RU2372583C1 - Combined plug - Google Patents

Abstract

FIELD: oil and gas production.

SUBSTANCE: combined plug, including thrust part, for instance in the form of cylinder with expanding top-down cavity into which from below by cable traction it is draw in thrust cone. Cylinder is implemented in the form of sleeve from elastic material, for instance from rubber. Walls of sleeve allow variable elasticity maximal in bottom. Thrust cone, implemented of organic material, for instance from plastic mass, rest into bottom of sleeve. In cavity of sleeve and from above up to wellhead it is located particulate part, for instance from drilling sludge.

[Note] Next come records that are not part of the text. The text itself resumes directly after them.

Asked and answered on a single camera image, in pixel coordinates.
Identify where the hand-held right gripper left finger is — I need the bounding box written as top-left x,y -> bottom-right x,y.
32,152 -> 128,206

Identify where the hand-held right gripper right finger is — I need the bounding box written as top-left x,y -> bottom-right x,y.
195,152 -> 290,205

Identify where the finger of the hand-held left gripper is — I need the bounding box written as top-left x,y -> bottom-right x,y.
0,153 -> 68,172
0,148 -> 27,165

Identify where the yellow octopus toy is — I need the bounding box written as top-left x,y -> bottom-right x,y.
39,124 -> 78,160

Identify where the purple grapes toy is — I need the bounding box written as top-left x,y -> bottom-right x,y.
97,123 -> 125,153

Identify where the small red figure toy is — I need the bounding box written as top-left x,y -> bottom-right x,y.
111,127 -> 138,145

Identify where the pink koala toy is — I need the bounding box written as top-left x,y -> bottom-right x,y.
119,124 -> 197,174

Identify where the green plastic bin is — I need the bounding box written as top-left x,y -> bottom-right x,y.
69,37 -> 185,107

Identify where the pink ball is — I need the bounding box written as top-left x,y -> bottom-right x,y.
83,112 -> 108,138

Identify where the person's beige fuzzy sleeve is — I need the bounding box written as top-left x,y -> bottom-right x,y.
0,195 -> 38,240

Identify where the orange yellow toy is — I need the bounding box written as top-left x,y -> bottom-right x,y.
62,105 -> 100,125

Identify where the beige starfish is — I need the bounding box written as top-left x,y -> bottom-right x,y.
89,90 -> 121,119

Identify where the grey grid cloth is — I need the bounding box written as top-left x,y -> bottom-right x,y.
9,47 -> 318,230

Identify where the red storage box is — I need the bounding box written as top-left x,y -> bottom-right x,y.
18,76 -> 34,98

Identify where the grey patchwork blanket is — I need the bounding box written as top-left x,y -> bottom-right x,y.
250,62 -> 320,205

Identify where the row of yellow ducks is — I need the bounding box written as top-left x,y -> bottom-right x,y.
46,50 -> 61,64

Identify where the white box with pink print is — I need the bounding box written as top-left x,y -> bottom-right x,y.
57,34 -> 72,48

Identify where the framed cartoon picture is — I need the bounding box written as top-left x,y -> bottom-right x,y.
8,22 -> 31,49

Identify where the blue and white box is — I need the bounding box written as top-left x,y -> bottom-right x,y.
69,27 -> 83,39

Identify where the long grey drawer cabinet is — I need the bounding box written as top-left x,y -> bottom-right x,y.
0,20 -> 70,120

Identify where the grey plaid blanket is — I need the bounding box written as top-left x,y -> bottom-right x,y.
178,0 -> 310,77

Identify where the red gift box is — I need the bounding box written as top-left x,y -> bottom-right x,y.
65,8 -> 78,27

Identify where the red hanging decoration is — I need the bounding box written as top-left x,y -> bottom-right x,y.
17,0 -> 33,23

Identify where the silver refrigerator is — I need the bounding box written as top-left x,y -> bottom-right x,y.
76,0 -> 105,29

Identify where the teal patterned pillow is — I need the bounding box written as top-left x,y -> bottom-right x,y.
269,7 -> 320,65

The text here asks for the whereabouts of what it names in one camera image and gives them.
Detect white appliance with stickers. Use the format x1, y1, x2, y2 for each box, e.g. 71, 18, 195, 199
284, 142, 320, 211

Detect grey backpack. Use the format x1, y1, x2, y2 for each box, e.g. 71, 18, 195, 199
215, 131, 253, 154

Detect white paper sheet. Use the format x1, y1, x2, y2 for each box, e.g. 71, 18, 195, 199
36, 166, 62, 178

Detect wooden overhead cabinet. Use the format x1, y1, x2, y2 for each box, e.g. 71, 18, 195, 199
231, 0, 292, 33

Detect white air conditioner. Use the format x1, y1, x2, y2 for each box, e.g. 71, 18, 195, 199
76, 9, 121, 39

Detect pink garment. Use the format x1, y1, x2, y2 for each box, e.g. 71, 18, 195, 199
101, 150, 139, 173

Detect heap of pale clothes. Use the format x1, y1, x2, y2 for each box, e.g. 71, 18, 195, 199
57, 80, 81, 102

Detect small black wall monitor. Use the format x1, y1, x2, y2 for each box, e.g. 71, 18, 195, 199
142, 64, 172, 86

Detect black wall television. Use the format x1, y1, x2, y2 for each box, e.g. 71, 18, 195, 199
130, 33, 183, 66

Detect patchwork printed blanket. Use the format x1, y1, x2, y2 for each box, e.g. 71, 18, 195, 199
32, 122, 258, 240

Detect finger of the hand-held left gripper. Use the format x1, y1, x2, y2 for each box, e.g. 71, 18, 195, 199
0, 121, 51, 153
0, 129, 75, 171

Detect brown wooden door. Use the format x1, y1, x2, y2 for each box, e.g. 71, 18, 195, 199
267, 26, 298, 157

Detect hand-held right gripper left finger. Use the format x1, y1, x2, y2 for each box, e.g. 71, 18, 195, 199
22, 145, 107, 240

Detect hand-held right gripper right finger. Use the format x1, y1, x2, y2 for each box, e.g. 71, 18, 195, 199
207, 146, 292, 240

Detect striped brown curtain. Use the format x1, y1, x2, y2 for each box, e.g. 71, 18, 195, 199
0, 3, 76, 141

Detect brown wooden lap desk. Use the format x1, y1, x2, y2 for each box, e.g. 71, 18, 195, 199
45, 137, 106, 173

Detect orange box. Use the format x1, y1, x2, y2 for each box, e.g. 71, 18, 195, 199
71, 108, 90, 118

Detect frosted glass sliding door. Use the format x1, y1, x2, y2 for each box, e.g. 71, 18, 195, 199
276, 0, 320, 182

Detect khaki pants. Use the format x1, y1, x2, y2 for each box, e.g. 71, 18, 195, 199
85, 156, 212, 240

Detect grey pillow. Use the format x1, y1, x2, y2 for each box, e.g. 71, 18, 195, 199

EFFECT: reliability growth of detonation products locking in charging cavity up to moment of total destruction of surrounding rock.

2 dwg

Description

The invention relates to the field of drilling and blasting in strong rocks in quarries and can be used in various industries using blasting in rock massifs of rocks.

Known jamming in the form of self-jamming corks from hardened concrete, consisting of a conical element placed on a clay cork above the explosive charge and directed with its tip pointing upwards and side wedges mounted on the cone / 1 /. Such a cork has sufficient strength, good resistance to buoyancy forces, since with their increase the lateral strut increases, which increases the friction force between the walls of the hole and the side wedges.

The disadvantage of this design is the need to install a protective plug made of clay between the conical element and the explosive charge, which complicates the work on the formation of clogging, as well as poor adhesion of the side concrete wedges to the walls of the well of a broken structure (with wall outfalls).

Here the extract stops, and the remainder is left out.